Structural Evolution of a PtRh Nanodendrite Electrocatalyst and Its Ultrahigh Durability toward Oxygen Reduction Reaction

Abstract

Durable Pt-based electrocatalysts toward oxygen reduction reaction (ORR) are essential preconditions for the commercialization of proton-exchange membrane fuel cells. However, dissolution of metal components as one major cause of the degradation of the Pt-based electrocatalysts has not yet been fully ameliorated in engineering aspects until now. Here, we report an ultradurable PtRh nanodendrite (PtRh ND) electrocatalyst, with remarkable 88% of mass activity retained after an accelerated durability test for 90,000 cycles.
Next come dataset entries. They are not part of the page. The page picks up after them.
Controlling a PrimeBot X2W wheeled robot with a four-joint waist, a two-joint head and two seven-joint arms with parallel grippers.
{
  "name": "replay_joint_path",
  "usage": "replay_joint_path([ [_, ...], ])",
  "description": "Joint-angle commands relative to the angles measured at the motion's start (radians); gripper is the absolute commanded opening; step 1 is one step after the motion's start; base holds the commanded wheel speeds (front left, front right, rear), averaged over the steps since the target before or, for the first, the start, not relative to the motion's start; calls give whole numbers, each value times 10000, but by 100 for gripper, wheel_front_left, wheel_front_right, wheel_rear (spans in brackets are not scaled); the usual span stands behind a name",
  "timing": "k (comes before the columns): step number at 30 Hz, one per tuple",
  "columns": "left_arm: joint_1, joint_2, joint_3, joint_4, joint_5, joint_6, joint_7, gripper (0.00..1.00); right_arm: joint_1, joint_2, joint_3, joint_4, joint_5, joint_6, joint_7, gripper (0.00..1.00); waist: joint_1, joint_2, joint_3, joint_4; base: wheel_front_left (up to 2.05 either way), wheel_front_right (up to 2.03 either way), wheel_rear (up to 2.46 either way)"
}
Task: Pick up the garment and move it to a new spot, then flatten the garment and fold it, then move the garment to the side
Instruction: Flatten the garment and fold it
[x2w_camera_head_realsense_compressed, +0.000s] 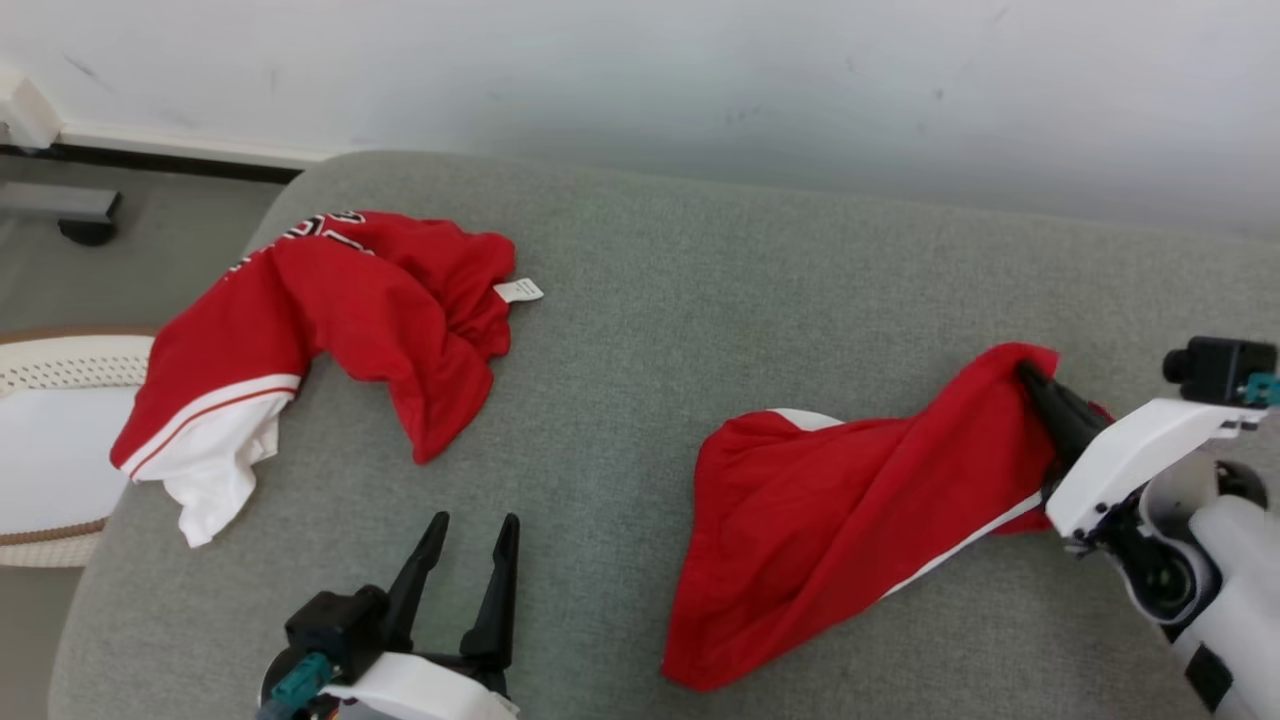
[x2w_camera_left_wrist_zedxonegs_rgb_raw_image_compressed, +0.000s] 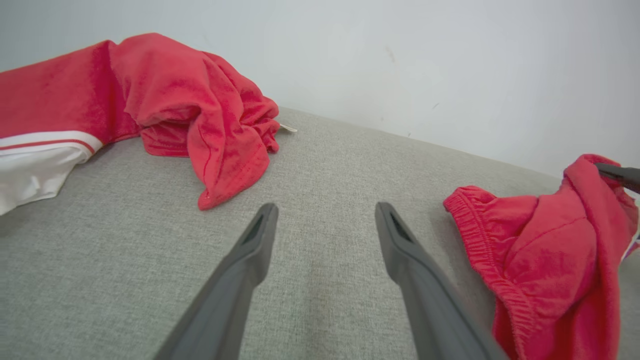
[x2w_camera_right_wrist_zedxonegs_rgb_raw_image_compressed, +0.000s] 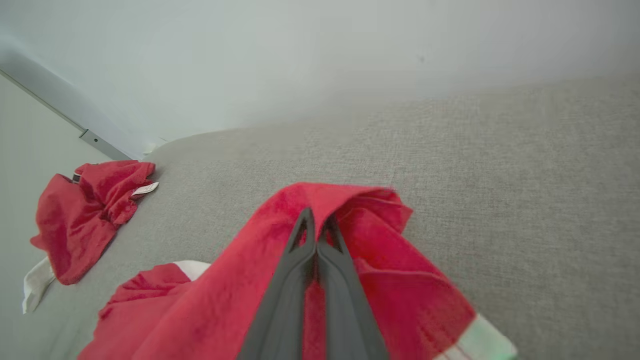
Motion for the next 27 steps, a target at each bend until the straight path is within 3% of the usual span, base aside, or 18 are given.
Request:
replay_joint_path([
  [1, 114, -5, 58, 66, 177, -38, -4, 100, 168, 109, 154, 72, 170, 0, -66, 42, -1, 0, -253, -96, 0, 0, 0],
  [2, 158, -9, 93, 81, 198, -39, -4, 100, 277, 114, 277, 89, 238, 0, -86, 100, -1, 0, -362, -164, 0, 0, 0],
  [10, 478, 11, 380, 33, 266, -76, -4, 100, 763, -182, 1222, 159, -3, 0, -824, 100, -1, 0, -1215, -944, 0, 0, 0],
  [18, 922, 47, 580, -65, 346, -120, -4, 100, 1693, -765, 1073, -409, -263, 0, -2578, 100, -1, 0, -1733, -1535, 0, 0, 0],
  [22, 1157, 114, 400, -122, 291, -227, -4, 100, 2557, -678, 273, -794, -740, 0, -2983, 100, -1, 0, -1830, -1697, 0, 0, 0],
  [27, 1302, 358, -11, 103, 114, -322, 90, 100, 4173, 310, -2371, -2045, -2283, 0, -2991, 100, -1, 0, -1828, -1896, 0, 0, 0],
])
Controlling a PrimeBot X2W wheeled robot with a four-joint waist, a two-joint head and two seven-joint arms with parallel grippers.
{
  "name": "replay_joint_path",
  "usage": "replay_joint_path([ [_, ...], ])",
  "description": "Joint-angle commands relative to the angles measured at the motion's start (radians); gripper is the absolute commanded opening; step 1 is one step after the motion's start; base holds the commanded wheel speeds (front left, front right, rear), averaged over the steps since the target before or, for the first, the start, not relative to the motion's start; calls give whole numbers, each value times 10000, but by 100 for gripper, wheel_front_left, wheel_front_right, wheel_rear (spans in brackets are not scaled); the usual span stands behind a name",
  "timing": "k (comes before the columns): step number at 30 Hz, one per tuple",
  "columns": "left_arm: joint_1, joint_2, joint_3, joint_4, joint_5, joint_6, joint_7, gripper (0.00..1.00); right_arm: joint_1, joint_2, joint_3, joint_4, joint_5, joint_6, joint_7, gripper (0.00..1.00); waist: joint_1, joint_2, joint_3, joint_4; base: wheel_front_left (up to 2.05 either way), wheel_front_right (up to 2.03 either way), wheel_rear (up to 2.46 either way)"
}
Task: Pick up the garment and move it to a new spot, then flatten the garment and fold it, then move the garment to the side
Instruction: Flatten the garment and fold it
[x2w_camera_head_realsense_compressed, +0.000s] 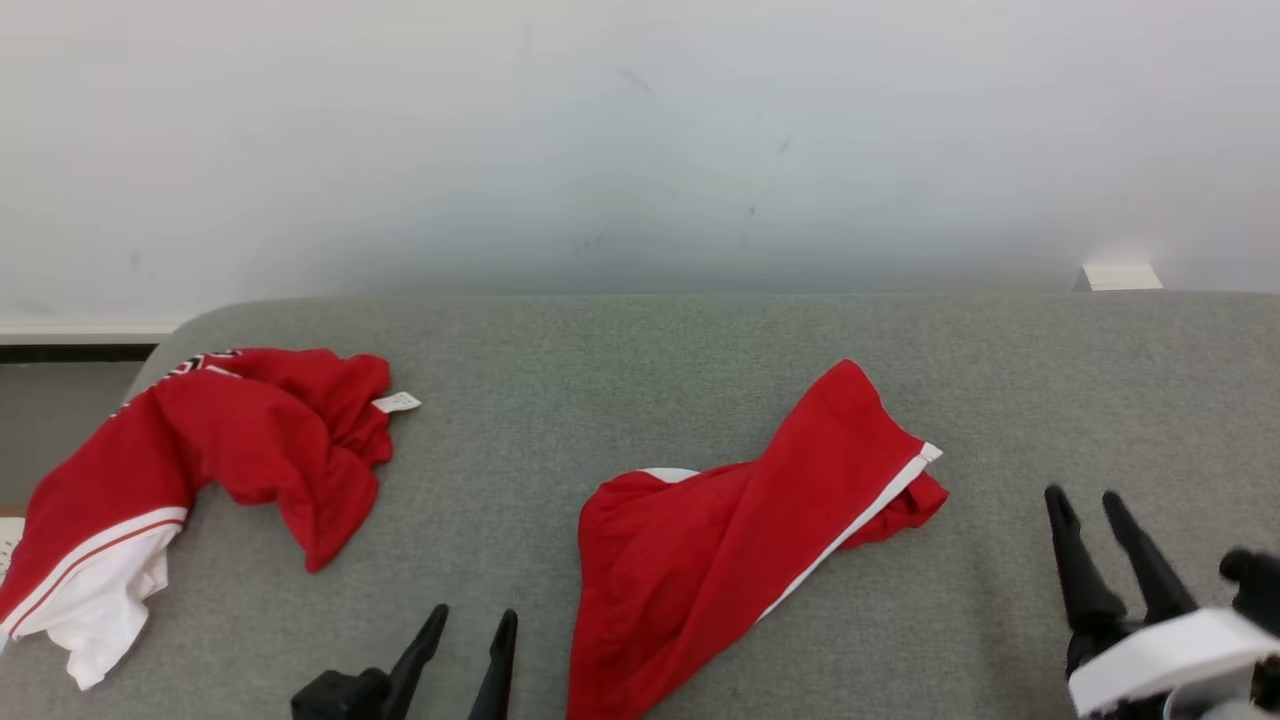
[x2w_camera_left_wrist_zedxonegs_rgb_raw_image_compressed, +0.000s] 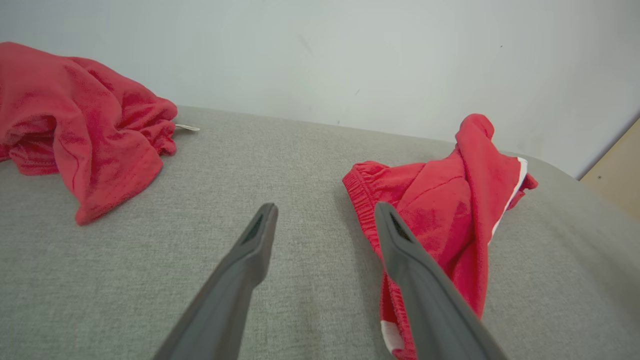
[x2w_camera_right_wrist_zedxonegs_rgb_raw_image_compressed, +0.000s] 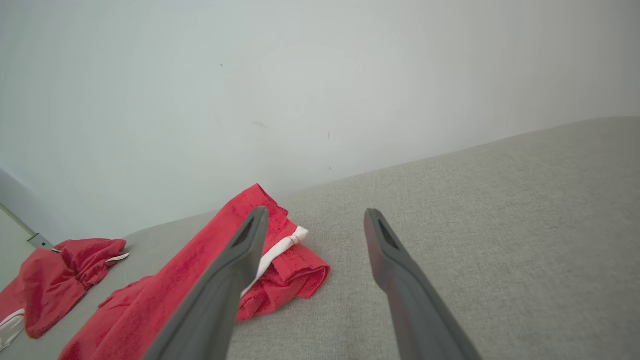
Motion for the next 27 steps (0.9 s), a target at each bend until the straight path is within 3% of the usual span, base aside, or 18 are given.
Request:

Experimental results demonstrate an intense structural evolution of the PtRh NDs and consequently the formation of a Pt-rich surface during the initial potential cycling, and this newly formed structure has strong resistance to dissolution. Density functional theory calculations reveal a “self-healing” effect that the difference in the dissolution energy of Pt and Rh atoms leads to this structural evolution. Besides, the synergy effect of the Pt-rich surface and the inner PtRh alloy suppresses the further dissolution of metal components and thus endow the catalyst with ultrahigh durability. The findings in this work provide inspirations for better designs of highly stable Pt-based ORR electrocatalysts.